◆ **Instructions to follow**
Throughout the material, some lines may have the word "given". Count them and give the number only.

◆ **Records for the task**
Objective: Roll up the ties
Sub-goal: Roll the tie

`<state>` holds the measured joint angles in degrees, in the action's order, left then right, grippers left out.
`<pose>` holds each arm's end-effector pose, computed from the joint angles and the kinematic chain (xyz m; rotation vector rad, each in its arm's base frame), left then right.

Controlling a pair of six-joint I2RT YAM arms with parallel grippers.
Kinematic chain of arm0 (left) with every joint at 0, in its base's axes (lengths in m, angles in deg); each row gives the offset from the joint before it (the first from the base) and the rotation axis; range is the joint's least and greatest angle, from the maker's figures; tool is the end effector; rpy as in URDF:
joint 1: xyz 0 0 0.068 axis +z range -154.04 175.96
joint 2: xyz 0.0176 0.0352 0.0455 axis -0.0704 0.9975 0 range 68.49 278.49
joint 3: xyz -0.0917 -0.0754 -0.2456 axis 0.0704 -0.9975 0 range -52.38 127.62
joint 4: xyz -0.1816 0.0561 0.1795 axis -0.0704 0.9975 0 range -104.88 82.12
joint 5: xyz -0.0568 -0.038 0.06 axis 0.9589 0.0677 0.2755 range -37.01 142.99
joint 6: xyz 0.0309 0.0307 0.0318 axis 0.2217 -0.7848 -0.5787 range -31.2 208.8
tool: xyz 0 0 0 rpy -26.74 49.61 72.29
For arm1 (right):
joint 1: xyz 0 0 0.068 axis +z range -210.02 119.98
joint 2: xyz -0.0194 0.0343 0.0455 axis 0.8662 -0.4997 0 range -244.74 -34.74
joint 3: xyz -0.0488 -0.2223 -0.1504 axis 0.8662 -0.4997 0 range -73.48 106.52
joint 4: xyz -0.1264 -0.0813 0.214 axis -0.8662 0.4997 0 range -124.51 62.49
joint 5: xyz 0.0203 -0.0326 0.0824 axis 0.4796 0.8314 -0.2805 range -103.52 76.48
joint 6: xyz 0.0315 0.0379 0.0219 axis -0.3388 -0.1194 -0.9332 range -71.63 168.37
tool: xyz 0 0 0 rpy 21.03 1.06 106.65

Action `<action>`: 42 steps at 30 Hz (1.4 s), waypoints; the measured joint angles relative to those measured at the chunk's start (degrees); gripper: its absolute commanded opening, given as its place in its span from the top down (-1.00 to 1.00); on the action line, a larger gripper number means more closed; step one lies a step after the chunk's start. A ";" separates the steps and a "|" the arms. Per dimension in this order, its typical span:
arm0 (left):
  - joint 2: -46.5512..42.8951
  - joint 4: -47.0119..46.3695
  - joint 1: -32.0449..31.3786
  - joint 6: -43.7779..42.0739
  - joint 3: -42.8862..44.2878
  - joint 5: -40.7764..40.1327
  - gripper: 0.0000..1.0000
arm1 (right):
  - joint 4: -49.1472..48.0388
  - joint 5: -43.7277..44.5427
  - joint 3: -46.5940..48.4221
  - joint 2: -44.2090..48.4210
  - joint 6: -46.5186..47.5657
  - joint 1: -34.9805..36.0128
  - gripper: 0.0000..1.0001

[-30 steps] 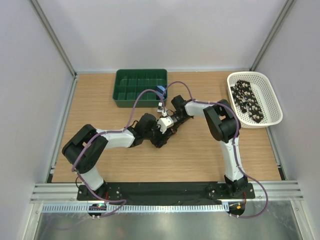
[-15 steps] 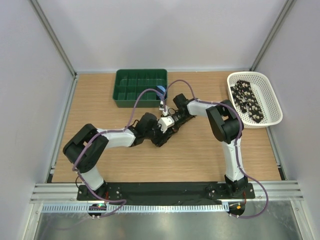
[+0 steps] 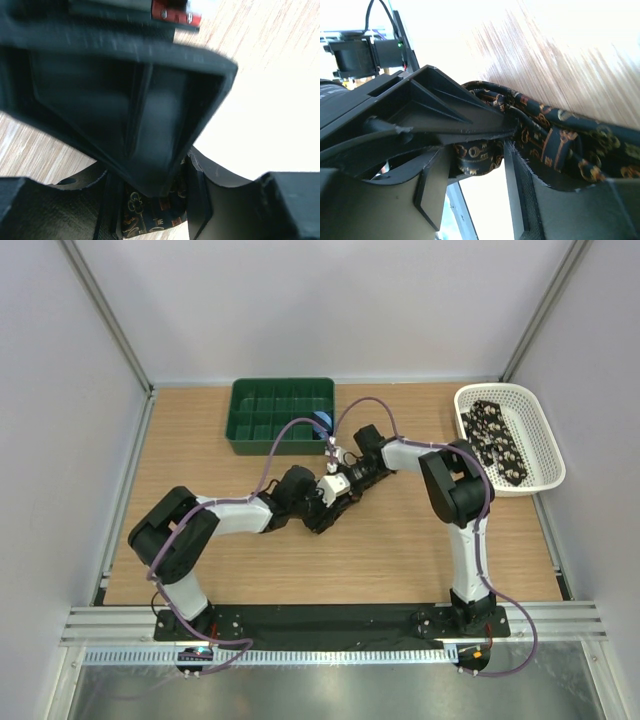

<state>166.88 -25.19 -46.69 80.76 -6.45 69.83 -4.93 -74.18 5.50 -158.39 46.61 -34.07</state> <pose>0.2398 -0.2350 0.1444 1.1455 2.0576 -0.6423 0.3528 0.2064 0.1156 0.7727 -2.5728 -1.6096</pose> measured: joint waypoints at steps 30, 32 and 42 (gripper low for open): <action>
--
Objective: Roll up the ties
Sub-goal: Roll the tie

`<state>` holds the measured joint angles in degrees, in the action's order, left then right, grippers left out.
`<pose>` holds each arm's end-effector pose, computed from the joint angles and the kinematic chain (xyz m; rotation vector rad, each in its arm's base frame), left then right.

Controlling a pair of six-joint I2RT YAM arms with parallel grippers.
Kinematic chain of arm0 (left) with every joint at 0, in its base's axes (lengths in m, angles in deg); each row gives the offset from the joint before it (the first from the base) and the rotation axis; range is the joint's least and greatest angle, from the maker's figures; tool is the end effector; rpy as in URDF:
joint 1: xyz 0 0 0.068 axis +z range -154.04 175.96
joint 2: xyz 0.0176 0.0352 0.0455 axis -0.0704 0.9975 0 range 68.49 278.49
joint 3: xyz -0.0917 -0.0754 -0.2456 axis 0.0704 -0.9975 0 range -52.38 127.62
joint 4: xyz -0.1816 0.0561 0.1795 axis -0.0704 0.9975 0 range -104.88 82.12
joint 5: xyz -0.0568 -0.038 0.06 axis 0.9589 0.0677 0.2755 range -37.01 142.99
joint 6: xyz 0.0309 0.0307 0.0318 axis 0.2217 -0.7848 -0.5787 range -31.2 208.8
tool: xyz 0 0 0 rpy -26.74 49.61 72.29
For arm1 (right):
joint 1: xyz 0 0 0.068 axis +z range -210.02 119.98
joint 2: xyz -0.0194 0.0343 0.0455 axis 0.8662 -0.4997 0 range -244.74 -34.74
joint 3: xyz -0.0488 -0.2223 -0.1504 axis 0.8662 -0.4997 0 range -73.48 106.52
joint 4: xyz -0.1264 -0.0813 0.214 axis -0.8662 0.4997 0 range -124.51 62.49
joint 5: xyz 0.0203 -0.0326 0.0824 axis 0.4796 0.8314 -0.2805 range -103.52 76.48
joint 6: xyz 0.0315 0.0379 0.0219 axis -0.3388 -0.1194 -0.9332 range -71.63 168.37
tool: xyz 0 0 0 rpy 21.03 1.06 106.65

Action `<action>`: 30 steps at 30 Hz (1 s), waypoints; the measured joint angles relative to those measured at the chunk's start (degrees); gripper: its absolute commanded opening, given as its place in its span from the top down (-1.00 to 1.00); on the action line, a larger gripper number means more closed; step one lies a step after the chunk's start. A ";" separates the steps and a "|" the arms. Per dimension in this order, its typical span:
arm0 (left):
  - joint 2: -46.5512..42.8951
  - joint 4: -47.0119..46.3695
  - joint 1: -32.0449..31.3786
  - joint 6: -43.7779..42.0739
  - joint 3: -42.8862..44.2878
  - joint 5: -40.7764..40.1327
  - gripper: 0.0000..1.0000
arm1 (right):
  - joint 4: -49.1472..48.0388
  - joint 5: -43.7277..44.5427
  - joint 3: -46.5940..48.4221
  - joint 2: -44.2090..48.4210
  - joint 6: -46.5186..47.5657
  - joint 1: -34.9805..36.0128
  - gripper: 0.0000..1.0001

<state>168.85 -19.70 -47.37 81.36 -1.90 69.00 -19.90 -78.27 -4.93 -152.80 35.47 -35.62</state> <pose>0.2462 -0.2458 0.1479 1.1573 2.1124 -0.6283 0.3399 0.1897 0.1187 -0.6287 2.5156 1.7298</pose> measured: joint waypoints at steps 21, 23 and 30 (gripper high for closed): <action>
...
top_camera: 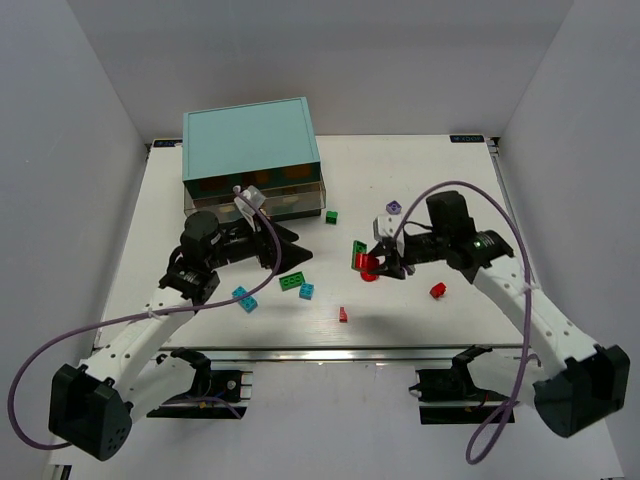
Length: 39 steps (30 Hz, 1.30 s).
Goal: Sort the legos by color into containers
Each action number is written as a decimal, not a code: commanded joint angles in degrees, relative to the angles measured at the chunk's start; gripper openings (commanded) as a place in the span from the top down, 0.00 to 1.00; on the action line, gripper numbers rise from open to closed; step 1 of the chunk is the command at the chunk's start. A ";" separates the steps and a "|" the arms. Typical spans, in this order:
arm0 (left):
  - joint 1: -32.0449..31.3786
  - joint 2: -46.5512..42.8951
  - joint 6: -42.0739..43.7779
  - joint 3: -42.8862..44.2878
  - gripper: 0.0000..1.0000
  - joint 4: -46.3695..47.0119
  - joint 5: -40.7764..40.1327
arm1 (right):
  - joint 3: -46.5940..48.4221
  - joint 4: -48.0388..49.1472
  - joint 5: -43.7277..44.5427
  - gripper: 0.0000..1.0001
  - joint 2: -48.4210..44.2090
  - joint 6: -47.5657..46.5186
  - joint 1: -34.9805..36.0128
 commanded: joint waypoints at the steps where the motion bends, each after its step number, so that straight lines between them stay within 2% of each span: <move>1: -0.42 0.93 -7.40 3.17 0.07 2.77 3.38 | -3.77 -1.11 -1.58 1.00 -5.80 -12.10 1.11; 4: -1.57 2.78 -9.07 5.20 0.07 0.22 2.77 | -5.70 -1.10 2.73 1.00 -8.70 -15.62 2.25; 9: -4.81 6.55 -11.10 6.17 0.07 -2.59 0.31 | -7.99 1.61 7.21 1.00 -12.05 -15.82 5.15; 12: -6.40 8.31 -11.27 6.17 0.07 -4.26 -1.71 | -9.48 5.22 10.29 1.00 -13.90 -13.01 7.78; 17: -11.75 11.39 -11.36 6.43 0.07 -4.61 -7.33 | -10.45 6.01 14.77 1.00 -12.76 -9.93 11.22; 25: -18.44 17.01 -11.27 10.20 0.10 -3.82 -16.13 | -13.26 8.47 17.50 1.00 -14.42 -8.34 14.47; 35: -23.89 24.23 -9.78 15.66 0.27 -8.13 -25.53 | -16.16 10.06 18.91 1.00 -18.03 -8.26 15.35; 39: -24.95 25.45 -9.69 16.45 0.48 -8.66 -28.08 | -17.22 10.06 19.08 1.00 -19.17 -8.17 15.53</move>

◆ **Solution to the problem**
2